───── RECORDS SUPPLIED

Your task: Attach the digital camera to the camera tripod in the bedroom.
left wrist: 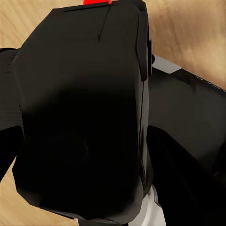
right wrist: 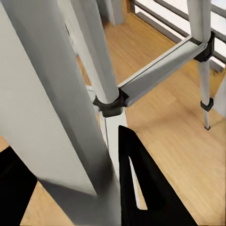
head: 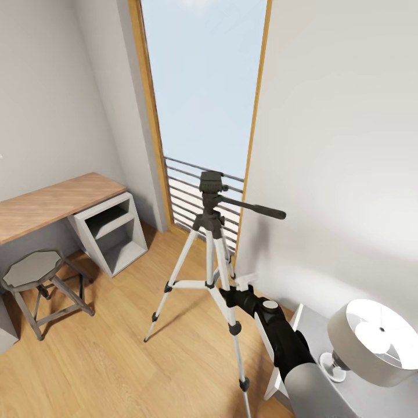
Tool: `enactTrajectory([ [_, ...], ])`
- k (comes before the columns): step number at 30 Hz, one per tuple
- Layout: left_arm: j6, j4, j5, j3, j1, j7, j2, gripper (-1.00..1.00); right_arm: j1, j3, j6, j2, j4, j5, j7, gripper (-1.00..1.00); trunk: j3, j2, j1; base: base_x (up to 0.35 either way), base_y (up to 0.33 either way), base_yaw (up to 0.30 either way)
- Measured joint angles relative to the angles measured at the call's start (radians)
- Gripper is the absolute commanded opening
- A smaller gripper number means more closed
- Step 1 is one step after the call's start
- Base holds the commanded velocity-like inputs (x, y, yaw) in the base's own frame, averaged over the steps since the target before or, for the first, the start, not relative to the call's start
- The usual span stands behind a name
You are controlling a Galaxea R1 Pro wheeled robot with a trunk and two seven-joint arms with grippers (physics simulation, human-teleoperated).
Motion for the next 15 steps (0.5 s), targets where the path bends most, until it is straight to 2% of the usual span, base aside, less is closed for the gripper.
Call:
enactTrajectory([
  [15,0.001,0.000,0.001,0.000,0.000,0.000,0.000,-1.00,0.000,0.004,0.000,0.000,-0.017,0.019,0.001,-1.00,0.000,0.000,0.000,0.000,0.000,0.000],
])
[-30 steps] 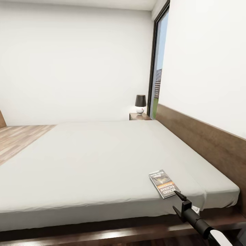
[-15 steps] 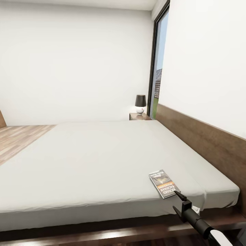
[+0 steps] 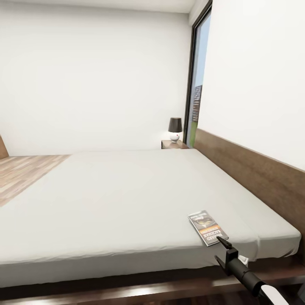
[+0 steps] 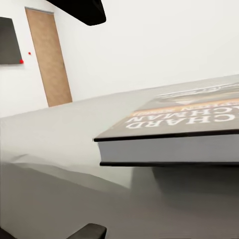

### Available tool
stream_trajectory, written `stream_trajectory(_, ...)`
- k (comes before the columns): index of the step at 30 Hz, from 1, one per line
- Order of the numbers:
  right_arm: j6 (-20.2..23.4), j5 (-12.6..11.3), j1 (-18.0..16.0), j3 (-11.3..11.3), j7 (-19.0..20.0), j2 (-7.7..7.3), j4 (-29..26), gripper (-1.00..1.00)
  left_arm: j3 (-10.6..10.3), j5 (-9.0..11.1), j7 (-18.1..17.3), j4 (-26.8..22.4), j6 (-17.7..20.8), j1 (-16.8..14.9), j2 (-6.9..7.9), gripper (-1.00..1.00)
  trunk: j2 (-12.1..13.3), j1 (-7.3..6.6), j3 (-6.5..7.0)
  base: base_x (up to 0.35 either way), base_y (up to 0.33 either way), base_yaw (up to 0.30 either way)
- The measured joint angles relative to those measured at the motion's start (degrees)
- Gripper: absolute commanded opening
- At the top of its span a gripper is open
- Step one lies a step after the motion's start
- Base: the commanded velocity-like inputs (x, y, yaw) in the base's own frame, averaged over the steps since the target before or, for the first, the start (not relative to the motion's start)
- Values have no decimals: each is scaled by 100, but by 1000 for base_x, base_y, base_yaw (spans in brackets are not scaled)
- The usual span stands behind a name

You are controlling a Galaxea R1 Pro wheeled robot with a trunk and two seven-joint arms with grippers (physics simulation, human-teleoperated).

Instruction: In the bedroom, move the book from the bed onto either nightstand, and place the two sandals side by side next to the bed.

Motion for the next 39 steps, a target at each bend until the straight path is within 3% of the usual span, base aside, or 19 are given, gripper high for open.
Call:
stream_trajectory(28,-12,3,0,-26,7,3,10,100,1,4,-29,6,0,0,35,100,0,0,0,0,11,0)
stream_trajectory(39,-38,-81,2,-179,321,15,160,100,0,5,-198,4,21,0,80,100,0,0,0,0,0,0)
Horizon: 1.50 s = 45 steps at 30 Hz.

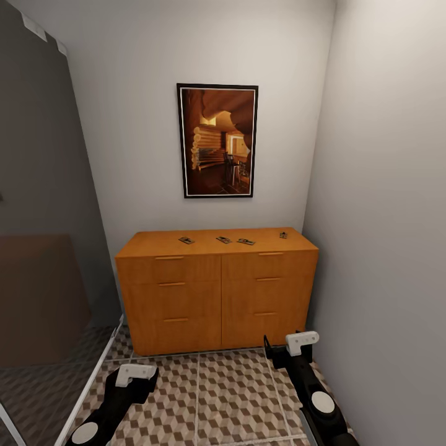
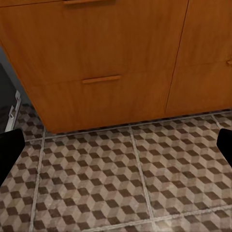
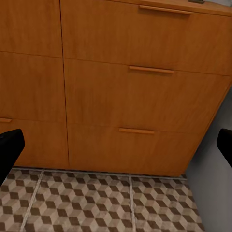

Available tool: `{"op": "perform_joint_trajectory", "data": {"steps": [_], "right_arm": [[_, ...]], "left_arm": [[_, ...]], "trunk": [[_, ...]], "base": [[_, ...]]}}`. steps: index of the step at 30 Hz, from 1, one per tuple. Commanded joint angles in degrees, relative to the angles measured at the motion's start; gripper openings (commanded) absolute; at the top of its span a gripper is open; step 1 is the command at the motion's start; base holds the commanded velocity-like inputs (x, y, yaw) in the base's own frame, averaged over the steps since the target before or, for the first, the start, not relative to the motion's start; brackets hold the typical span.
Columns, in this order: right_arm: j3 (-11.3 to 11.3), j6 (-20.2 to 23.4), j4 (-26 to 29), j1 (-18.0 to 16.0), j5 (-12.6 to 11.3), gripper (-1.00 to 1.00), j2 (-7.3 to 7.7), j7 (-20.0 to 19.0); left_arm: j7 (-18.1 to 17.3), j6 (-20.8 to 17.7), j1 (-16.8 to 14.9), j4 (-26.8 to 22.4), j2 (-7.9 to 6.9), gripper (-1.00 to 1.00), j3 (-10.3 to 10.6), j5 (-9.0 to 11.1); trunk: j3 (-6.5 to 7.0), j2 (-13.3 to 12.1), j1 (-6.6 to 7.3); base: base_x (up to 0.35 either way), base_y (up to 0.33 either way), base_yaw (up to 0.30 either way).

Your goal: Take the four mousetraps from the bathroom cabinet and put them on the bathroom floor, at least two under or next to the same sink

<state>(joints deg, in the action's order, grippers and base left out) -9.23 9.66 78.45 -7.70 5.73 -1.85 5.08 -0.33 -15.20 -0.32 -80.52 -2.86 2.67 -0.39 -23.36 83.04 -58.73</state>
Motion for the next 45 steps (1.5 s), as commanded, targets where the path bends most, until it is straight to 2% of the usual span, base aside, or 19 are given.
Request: {"op": "perform_joint_trajectory", "data": {"steps": [1,24,35,41,44,45], "right_arm": [[-0.09,0.45,0.08,-0.05,0.59,1.0,0.01,0.28],[-0.09,0.45,0.09,-0.03,0.68,1.0,0.01,0.28],[-0.09,0.45,0.09,-0.03,0.68,1.0,0.03,0.25],[-0.09,0.41,0.12,-0.03,0.8,1.0,0.03,0.2],[-0.09,0.43,0.12,-0.03,0.83,1.0,0.07,0.2],[-0.09,0.44,0.15,-0.03,0.84,1.0,0.08,0.2]], "left_arm": [[-0.03,-0.32,-0.03,-0.08,-0.04,1.0,0.05,-0.04],[-0.02,-0.29,-0.03,-0.08,-0.04,1.0,0.32,-0.04],[-0.02,-0.29,-0.03,0.3,-0.04,1.0,1.53,-0.04],[-0.03,-0.09,-0.03,3.33,-0.09,1.0,1.76,-0.04],[-0.08,1.38,-0.03,7.22,-0.16,1.0,1.8,-0.06],[-0.09,3.18,-0.03,10.14,-0.2,1.0,1.81,-0.1]], "trunk": [[-0.07,0.04,0.0],[-0.07,0.04,0.0],[-0.07,0.04,0.0],[-0.07,0.04,0.0],[-0.07,0.04,0.0],[-0.07,0.04,0.0]], "base": [[0.0,0.0,0.0],[0.0,0.0,0.0],[0.0,0.0,0.0],[0.0,0.0,0.0],[0.0,0.0,0.0],[0.0,0.0,0.0]]}}
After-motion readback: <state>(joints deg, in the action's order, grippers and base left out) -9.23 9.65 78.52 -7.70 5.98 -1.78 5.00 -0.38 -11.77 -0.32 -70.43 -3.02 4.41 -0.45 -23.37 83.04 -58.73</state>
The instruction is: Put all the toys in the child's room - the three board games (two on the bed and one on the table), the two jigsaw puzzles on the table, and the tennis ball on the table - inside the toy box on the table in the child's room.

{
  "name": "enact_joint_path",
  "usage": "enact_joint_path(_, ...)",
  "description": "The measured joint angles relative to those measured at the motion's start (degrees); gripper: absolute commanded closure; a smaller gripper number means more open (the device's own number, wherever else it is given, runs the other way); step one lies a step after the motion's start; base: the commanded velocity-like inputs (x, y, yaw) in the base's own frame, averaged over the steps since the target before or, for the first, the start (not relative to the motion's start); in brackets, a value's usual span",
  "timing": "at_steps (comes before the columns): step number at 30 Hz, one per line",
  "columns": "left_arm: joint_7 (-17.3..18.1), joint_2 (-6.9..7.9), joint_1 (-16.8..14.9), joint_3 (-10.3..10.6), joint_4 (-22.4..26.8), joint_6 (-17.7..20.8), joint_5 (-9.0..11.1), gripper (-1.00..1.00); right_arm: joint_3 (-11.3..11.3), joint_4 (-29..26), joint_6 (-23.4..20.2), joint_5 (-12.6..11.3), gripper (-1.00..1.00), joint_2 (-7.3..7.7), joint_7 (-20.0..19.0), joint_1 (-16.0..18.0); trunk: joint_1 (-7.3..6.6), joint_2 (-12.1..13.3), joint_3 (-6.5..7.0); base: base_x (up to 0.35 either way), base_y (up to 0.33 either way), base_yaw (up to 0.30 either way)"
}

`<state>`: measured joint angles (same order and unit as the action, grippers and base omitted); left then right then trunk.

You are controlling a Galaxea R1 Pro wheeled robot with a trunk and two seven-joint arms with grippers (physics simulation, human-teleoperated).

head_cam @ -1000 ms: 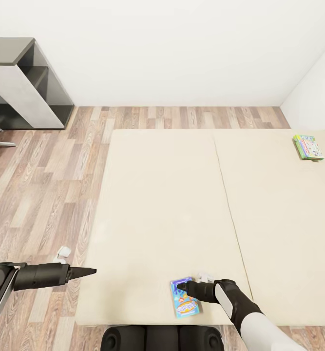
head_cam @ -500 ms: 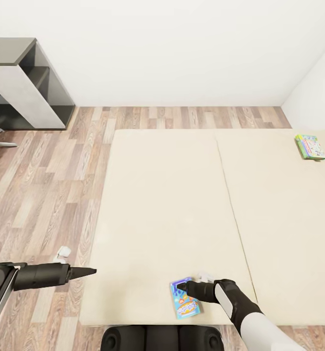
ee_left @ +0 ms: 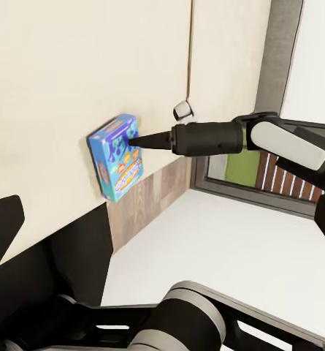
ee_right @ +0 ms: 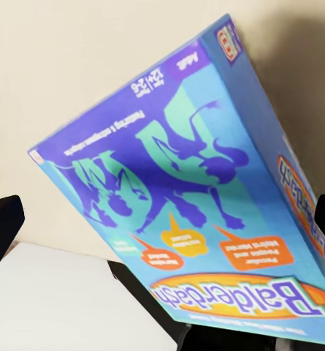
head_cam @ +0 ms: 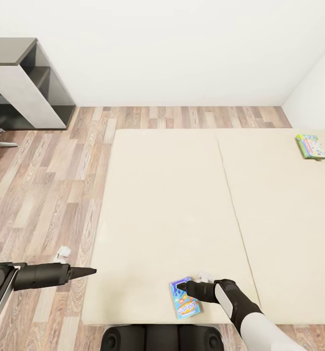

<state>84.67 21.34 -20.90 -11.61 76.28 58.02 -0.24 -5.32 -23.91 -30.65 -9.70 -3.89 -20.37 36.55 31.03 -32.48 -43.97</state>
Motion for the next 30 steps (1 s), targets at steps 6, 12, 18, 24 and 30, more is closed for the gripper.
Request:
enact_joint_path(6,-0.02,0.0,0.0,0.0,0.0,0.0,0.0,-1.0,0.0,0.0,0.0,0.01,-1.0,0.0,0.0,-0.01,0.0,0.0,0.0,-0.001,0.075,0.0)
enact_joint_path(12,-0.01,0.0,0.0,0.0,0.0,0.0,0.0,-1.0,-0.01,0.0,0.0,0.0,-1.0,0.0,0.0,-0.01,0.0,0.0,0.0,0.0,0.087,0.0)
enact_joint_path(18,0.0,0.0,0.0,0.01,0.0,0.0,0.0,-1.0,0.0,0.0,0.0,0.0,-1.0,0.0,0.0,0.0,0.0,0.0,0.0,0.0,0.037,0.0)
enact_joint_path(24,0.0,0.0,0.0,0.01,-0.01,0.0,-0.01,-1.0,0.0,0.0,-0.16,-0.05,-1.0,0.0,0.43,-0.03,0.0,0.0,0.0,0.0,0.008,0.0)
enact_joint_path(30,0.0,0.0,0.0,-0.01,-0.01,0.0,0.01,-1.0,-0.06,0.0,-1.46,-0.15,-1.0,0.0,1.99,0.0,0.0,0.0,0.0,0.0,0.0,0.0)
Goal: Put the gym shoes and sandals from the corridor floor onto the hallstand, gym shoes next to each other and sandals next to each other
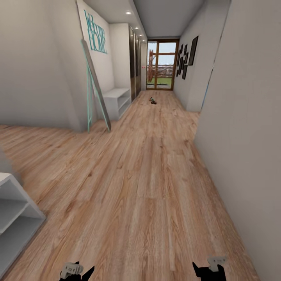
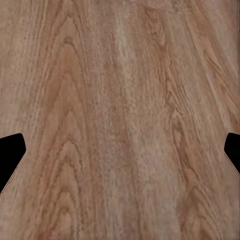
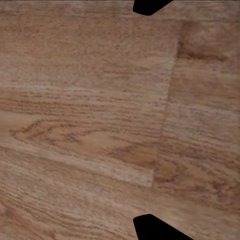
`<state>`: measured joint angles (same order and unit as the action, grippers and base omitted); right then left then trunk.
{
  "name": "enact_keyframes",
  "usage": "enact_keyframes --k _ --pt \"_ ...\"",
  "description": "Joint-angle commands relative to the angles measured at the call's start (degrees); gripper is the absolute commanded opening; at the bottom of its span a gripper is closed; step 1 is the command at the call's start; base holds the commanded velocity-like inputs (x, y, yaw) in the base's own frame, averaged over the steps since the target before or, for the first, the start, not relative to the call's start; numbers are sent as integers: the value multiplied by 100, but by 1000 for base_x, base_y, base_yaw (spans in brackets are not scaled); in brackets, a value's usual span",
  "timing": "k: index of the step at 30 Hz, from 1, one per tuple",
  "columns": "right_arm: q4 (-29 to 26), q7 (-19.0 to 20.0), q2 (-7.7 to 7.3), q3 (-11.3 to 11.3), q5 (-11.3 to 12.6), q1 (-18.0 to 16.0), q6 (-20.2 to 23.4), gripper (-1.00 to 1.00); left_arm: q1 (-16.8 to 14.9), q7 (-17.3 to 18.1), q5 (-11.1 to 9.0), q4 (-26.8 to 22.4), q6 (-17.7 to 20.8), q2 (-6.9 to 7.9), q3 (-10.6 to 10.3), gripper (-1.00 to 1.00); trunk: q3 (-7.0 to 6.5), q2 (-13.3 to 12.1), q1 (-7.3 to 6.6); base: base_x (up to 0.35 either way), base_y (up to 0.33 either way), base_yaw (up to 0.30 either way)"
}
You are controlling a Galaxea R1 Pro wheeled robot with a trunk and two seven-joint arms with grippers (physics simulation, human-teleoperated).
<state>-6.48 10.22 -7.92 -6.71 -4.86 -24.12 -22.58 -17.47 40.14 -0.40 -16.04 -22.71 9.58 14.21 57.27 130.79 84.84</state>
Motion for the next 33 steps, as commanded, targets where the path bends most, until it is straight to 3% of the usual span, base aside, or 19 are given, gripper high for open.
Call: enact_keyframes --k 1,33 --pt "7 24 4 -50 -50 -5 -12 100 -2 38 -7 4 -4 3 33 100 5 2 3 339 0 -191" --pt "7 36 10 -50 -59 -5 -9 100 -2 38 -11 4 -5 0 29 100 5 2 3 339 0 -21"
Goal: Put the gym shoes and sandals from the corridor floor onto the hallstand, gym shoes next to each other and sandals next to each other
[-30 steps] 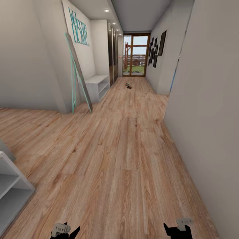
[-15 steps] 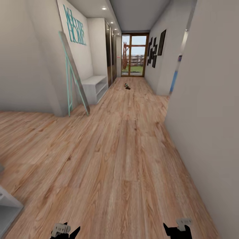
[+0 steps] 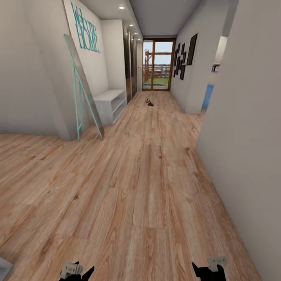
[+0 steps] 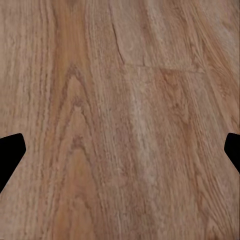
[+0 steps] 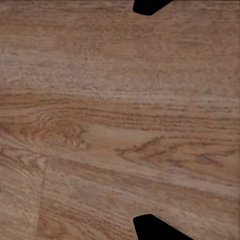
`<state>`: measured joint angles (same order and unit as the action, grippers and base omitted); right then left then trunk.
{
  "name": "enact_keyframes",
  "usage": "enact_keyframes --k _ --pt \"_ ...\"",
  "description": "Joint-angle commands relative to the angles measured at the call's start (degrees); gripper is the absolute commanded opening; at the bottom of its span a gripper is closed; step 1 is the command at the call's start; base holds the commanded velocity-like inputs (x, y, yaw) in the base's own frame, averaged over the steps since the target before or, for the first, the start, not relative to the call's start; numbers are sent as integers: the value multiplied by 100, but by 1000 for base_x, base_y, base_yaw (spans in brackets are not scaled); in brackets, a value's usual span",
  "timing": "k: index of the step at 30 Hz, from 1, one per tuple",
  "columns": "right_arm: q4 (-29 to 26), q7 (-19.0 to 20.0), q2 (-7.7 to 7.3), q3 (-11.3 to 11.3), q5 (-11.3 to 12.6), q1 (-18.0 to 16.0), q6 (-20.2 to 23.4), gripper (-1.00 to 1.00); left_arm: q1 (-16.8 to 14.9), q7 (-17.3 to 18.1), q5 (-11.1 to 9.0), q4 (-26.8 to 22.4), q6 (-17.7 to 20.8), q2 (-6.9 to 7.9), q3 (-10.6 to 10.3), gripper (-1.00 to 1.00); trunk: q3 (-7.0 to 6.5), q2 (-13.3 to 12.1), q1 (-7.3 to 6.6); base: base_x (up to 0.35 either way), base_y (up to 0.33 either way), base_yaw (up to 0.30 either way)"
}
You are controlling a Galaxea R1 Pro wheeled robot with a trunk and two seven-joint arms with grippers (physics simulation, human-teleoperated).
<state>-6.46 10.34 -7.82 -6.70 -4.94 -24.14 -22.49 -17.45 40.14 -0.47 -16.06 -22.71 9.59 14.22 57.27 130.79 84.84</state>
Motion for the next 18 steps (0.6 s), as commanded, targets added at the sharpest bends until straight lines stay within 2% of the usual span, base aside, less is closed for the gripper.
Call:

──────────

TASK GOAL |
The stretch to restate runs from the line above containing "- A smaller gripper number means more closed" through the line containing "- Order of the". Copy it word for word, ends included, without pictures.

ANSWER FOR THIS EXERCISE |
- A smaller gripper number means more closed
- Step 1 is one step after the call's start
- Base holds the commanded velocity-like inputs (x, y, yaw) in the base's own frame, averaged over the steps since the target before or, for the first, the start, not relative to the call's start
- The usual span stands behind a name
You are controlling a Galaxea R1 Pro wheeled robot with a trunk and two seven-joint arms with grippers (physics simulation, human-teleoperated).
Motion for the next 15 steps (0.5 s), targets where the path bends most, until it is straight to 2% of the usual span, base aside, less is closed for the gripper.
Call:
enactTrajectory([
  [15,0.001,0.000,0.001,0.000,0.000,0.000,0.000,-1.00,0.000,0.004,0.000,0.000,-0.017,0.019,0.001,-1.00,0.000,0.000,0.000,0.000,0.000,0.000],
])
[-30 steps] 
[-15 steps] 
[+0 steps] 
[+0 steps] 

### Available tool
stream_trajectory, written `stream_trajectory(_, ...)`
- k (comes before the columns): index of the step at 30 Hz, from 1, one per line
- Order of the numbers:

Nothing else belongs to this answer.